-- The problem --
Down to the last line, transcribe the records verbatim and exclude the images.

Records provided Start Marker

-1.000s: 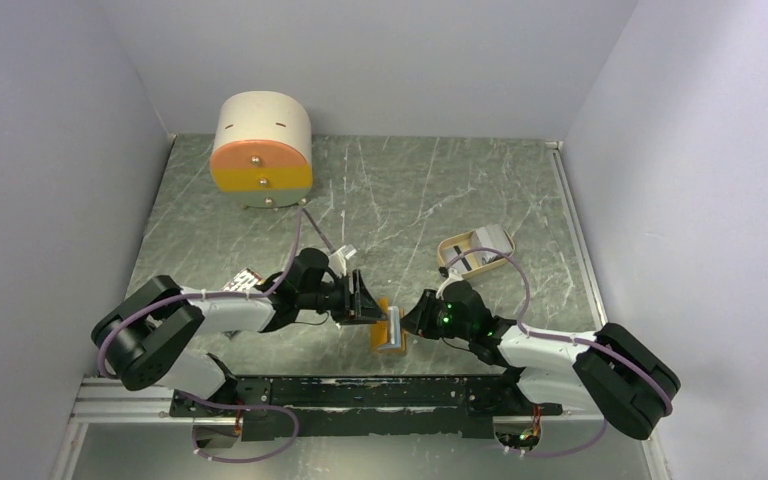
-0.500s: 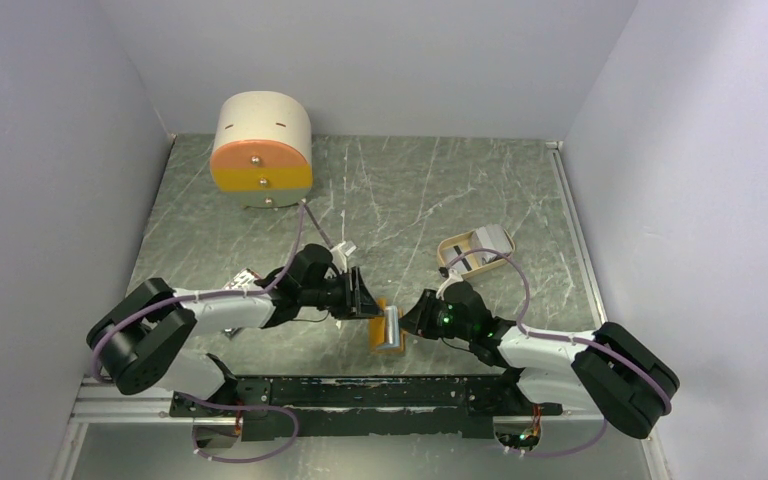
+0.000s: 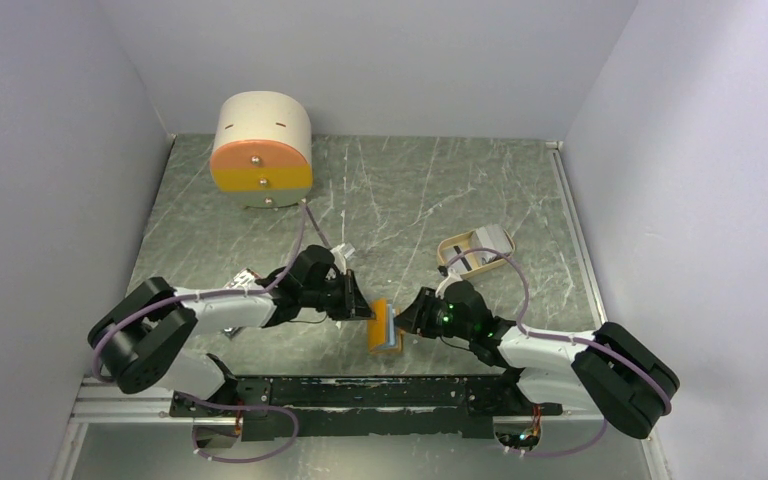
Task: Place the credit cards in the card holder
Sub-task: Close the card holder at the center of the board.
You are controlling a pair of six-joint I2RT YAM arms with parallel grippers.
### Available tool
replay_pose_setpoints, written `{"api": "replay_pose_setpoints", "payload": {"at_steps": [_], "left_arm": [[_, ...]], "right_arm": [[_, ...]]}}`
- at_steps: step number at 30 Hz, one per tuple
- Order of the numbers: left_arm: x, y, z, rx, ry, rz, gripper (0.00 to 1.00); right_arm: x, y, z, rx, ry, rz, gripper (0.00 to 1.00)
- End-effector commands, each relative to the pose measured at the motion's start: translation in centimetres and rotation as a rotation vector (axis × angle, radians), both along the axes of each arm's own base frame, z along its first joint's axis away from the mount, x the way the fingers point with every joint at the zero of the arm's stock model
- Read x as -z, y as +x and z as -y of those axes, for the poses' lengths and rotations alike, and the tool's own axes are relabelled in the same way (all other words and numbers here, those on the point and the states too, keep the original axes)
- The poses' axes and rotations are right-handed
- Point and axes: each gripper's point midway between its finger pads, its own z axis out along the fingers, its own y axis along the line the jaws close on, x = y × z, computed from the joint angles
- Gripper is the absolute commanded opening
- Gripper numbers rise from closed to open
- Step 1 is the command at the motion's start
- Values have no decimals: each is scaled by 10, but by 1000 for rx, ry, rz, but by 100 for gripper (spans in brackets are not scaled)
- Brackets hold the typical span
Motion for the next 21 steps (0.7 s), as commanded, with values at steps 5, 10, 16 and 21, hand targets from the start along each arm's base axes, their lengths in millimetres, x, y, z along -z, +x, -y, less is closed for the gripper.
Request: {"api": "replay_pose_setpoints", "payload": {"at_steps": [5, 10, 16, 21], "left_arm": [[14, 2, 9, 39, 37, -15, 14], [23, 2, 7, 34, 64, -24, 17], [32, 0, 9, 49, 83, -36, 21], [37, -2, 11, 59, 102, -46, 23]], "right_arm": [[-20, 0, -7, 4, 110, 17, 43], [-24, -2, -8, -1, 130, 19, 40], [-31, -1, -9, -6, 153, 31, 49], [-37, -3, -11, 3, 202, 11, 58]]}}
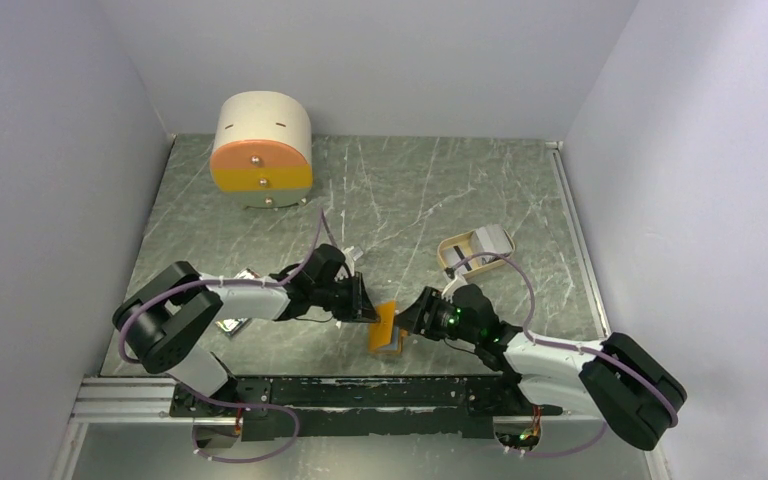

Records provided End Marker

-- Solution to this exercise --
-1.000s: 
-0.500s: 
+0.000s: 
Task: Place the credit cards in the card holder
Sub-task: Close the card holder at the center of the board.
You are controlling a pair of six-joint I2RT YAM arms with parallel grippers.
### Available tool
replay_pose_setpoints, written `{"api": "replay_pose_setpoints", "payload": {"at_steps": [_], "left_arm": [[_, ...]], "right_arm": [[_, ...]]}}`
- at_steps: step number at 30 Hz, one per tuple
- Order of the numbers: left_arm: x, y, z, rx, ry, rz, gripper (0.00 to 1.00); right_arm: x, y, z, rx, ry, rz, gripper (0.00 to 1.00)
- End-effector commands, each relative to the pose measured at the motion's start: translation in centimetres and rotation as a rotation vector (axis × angle, radians), both along the axes of each arm's own base frame, z along its first joint's axis away from the mount, x the way the fingers point with every joint at the zero of the arm's stock model
- Read x as -z, y as +x and z as -y of those axes, for the poses' lengths and rotations alike, and the tool's own axes are relabelled in the same way (all other words and numbers here, those on the point and the states too, keep the original axes)
- The poses' axes and rotations are right-handed
- Point and axes: each gripper's point midway between its finger pads, its own z axis out along the fingers, its own y axis along the line the jaws close on, x = y × z, computed from the joint angles
- Gripper is the absolute commanded opening
- Gripper numbers rise from closed to open
- Step 1 is the command at the motion's start
- Values have no decimals: each is scaled by 10, but by 1000 for rx, ry, rz, but by 100 for gripper (spans in brackets are not scaled)
- Brackets hold the typical span
Motion for the next 21 steps (0.7 s), as commanded, with values at steps 5, 10, 16 and 21, hand targets from the start along each arm's base axes, their lengths in millimetres, x, y, z along -z, +x, -y, less is closed for the gripper.
Request: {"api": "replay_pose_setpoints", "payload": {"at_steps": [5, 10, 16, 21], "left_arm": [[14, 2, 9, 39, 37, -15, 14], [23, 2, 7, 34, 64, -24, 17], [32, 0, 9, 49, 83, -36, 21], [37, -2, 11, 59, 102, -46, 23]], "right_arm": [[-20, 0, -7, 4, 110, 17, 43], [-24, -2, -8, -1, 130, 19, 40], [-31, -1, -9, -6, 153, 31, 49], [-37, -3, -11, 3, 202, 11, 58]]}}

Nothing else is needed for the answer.